National Institute of Health

Total Project Period:

10/1/10 - 1/31/13

Total Project Award:

$247,468

Principal Investigator:

Robert M. Friedlander, MD

Co-Investigators:

None

Project Summary:

Pathological cell death occurs in the course of Huntington's disease (HD), Parkinson's disease, Alzheimer's disease, and amyotrophic lateral sclerosis (ALS) and also after acute brain trauma and cerebral ischemia. Drugs that inhibit caspases (enzymes that drive programmed cell death) slow down chronic degenerations and decrease damage following acute insult. Because the release of cytochrome c from mitochondria triggers caspase activation, blocking that critical step should derail the cell death program.
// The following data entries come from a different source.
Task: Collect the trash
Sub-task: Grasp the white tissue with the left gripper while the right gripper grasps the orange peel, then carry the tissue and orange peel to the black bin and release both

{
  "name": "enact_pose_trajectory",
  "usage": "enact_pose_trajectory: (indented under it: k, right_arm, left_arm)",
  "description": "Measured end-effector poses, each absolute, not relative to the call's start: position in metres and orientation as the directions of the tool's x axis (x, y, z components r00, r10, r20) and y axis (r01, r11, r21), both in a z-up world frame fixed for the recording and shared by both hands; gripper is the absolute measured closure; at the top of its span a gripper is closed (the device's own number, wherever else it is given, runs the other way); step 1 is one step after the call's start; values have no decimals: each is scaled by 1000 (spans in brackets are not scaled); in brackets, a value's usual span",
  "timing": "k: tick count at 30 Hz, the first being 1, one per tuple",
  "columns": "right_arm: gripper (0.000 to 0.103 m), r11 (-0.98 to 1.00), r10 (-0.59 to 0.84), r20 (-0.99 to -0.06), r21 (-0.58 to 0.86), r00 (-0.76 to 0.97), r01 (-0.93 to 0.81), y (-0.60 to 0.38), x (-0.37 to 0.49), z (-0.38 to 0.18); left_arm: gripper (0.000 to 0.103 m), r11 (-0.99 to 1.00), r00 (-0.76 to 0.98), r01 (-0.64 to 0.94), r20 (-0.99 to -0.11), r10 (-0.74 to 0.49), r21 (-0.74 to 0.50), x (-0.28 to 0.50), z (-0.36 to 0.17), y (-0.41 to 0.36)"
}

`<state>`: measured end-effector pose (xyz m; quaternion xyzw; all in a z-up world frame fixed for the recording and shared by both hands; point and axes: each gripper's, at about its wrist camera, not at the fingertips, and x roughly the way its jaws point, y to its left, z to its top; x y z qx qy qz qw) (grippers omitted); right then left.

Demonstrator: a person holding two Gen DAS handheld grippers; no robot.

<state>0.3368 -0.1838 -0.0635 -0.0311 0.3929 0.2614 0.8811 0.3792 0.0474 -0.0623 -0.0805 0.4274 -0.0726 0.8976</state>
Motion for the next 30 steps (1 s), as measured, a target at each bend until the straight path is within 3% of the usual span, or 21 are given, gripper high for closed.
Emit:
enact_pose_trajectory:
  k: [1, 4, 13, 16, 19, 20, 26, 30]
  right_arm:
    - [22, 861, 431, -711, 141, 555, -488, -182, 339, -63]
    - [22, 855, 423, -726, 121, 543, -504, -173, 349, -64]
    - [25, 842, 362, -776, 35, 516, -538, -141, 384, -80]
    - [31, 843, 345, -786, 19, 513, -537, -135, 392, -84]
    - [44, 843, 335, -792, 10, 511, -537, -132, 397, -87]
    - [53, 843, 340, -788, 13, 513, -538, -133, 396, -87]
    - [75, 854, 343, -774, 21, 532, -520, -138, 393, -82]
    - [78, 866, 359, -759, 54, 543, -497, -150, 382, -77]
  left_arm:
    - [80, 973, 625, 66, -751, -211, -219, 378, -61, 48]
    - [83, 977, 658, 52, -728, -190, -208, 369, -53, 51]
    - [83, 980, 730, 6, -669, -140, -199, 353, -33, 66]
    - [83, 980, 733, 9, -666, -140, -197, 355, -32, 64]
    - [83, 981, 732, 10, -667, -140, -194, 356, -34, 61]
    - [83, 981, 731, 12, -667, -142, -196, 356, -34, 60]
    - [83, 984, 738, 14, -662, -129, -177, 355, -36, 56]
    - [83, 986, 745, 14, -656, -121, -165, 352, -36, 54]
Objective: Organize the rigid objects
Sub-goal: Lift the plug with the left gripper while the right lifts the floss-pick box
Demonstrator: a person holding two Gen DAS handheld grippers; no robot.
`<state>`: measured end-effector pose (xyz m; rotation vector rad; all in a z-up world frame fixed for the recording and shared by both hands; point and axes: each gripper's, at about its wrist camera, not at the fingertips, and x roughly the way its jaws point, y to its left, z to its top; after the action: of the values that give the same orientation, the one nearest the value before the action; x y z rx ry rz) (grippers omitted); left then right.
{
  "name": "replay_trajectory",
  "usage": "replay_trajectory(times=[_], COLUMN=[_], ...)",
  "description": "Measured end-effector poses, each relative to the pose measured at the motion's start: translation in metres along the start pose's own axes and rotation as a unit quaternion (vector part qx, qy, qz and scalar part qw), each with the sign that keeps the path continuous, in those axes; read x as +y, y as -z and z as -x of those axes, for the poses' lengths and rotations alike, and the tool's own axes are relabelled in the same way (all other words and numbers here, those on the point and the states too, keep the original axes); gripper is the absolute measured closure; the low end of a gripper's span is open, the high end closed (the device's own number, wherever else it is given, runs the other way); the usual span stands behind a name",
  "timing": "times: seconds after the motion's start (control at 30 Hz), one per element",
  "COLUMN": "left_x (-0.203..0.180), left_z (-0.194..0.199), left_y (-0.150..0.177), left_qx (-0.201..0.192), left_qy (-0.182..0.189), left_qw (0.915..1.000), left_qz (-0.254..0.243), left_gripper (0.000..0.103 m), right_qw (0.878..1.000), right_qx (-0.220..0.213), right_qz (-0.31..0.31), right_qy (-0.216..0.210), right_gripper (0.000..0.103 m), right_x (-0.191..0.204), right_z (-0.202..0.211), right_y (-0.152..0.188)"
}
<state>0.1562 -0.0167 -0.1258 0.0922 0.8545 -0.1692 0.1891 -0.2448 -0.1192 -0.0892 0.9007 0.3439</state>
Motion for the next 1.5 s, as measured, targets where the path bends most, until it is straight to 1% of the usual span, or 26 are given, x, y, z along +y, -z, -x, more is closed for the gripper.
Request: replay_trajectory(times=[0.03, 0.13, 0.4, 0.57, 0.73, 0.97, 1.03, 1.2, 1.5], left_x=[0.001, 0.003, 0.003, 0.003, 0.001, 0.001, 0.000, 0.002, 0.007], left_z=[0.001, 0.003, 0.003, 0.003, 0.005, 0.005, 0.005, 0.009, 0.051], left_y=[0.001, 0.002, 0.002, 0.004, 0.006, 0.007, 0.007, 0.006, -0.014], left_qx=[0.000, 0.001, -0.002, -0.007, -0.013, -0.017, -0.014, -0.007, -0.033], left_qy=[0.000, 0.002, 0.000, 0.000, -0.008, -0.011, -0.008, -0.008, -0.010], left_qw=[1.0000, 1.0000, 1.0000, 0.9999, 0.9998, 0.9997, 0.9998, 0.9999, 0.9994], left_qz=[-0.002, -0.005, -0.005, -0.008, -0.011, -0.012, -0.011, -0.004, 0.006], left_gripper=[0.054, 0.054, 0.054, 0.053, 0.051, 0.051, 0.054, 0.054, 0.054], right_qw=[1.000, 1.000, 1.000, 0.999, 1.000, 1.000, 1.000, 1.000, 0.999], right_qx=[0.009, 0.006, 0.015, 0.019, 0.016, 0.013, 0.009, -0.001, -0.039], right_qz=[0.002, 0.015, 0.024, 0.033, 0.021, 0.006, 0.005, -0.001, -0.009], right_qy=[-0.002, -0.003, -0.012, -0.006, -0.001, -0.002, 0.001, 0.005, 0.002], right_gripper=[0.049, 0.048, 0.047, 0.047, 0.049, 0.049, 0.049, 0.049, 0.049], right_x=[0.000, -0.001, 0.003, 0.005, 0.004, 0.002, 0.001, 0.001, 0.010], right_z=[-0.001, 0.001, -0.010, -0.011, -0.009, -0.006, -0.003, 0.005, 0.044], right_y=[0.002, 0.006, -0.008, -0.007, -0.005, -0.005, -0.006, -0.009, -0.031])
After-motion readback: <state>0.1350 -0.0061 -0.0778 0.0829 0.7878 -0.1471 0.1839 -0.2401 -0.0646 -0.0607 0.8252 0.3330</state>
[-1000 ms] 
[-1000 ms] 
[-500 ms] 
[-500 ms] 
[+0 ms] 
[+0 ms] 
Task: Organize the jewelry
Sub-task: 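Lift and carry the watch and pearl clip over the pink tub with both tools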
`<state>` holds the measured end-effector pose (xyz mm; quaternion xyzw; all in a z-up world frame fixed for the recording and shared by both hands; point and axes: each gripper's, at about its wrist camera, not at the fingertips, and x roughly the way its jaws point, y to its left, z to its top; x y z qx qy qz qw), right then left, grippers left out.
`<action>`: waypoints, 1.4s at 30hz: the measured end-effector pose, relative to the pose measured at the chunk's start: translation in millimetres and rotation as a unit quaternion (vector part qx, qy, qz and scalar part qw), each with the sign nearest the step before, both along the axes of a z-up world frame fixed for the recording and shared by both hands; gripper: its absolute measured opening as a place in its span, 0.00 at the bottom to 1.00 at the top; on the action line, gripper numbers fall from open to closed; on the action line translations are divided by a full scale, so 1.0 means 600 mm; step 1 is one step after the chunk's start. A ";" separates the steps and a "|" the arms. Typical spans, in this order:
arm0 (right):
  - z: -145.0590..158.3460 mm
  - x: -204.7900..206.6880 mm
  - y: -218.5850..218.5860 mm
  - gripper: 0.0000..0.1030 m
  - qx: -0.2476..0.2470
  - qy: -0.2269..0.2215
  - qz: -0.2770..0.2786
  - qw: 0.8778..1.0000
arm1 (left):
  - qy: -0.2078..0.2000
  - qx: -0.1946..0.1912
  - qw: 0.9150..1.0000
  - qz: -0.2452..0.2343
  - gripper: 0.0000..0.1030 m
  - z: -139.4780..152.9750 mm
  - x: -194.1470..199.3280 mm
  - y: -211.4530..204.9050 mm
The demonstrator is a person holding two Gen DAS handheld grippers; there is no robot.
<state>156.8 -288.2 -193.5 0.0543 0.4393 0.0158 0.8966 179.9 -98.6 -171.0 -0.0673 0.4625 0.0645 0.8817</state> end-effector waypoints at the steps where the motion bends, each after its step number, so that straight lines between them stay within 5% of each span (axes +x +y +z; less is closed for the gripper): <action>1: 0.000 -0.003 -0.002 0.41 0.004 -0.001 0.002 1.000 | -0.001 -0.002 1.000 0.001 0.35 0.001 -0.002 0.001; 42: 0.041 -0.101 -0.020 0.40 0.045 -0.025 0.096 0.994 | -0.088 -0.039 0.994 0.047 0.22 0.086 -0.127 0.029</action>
Our proposed scheme for drug discovery has five portions which constitute the following five specific aims:

1. Testing compounds that inhibit the release cytochrome c for their ability to protect cultured neurons from pro-apoptotic stimuli in four cellular models of neurological disease.
2. Assaying molecular changes (i.e., caspase activation, post-translational changes to Bcl-2 proteins, release from mitochondria of apoptogenic factors, loss of mitochondrial membrane potentials) in these cultured cells. Each compound found to be protective in (1) will be tested for its effects on these biochemical and physiological processes.
3. Testing in an animal model of HD (the R6/2 mouse) those experimental drugs that rescue cultured neurons from cell death.
4. Determining the molecular and physiological changes in the brains of R6/2 mice that result from administration of these drugs.
5. Testing in R6/2 mice whether the beneficial effects of novel drugs add to those of known therapies for HD.